Until the line containing "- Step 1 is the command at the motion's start" has been reproduced, keep reproducing each line of the material below exactly, starting with the first.

- **Given information**:
***
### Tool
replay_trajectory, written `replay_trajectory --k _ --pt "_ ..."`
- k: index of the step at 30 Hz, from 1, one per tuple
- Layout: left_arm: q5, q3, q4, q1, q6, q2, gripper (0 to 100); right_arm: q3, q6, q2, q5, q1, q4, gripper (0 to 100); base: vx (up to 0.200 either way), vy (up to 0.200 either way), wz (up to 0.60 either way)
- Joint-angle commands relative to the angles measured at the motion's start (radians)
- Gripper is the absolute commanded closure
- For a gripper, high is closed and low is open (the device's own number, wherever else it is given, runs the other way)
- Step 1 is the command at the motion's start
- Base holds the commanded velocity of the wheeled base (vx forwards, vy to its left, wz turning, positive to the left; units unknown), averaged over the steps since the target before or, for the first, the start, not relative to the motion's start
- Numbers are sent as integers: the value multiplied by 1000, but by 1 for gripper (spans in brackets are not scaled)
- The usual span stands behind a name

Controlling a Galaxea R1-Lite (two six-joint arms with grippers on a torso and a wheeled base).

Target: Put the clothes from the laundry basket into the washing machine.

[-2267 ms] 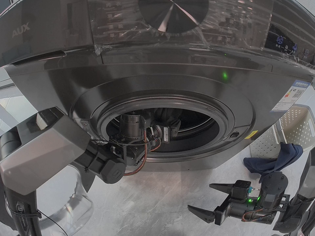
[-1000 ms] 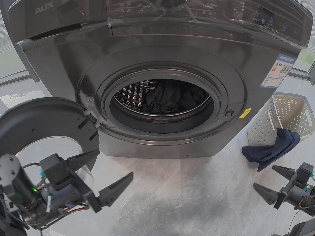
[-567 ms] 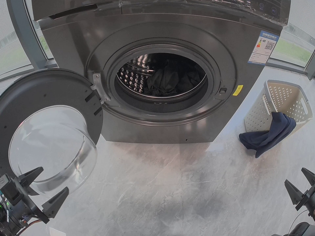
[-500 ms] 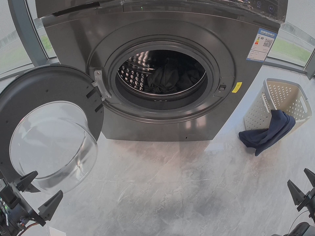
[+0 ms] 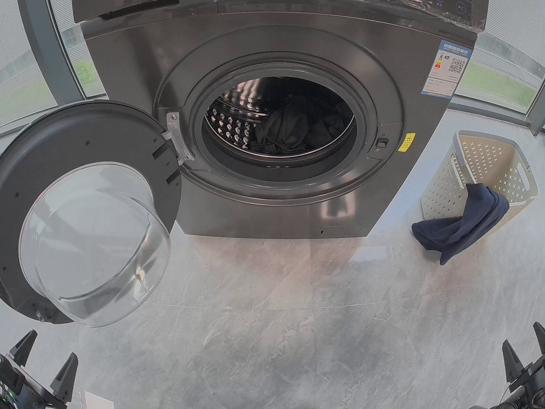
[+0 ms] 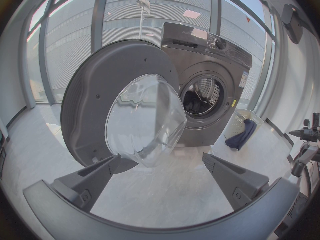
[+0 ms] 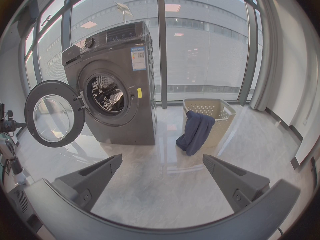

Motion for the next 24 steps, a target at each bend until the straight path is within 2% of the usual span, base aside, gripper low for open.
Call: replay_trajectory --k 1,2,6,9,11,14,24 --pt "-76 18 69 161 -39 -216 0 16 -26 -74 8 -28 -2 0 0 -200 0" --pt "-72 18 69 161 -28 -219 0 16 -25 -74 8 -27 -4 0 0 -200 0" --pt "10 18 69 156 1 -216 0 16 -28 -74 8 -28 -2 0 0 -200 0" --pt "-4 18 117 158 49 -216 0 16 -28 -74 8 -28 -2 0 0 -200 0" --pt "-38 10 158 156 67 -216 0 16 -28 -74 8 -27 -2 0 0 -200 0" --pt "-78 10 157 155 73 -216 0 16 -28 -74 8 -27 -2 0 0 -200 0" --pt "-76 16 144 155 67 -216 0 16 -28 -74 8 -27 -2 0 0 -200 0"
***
- **Response to the exercise**:
### Tool
replay_trajectory, written `replay_trajectory --k _ --pt "_ ..."`
- k: index of the step at 30 Hz, from 1, one per tuple
- Layout: left_arm: q5, q3, q4, q1, q6, q2, gripper (0 to 100); right_arm: q3, q6, q2, q5, q1, q4, gripper (0 to 100); base: vx (up to 0.200 either way), vy (up to 0.200 either way), wz (up to 0.60 either way)
- Joint-angle commands relative to the angles measured at the motion's start (radians)
- Gripper is the absolute commanded closure
- For a gripper, high is closed and low is open (the device's own number, wherever else it is given, runs the other way)
- Step 1 is the command at the motion's start

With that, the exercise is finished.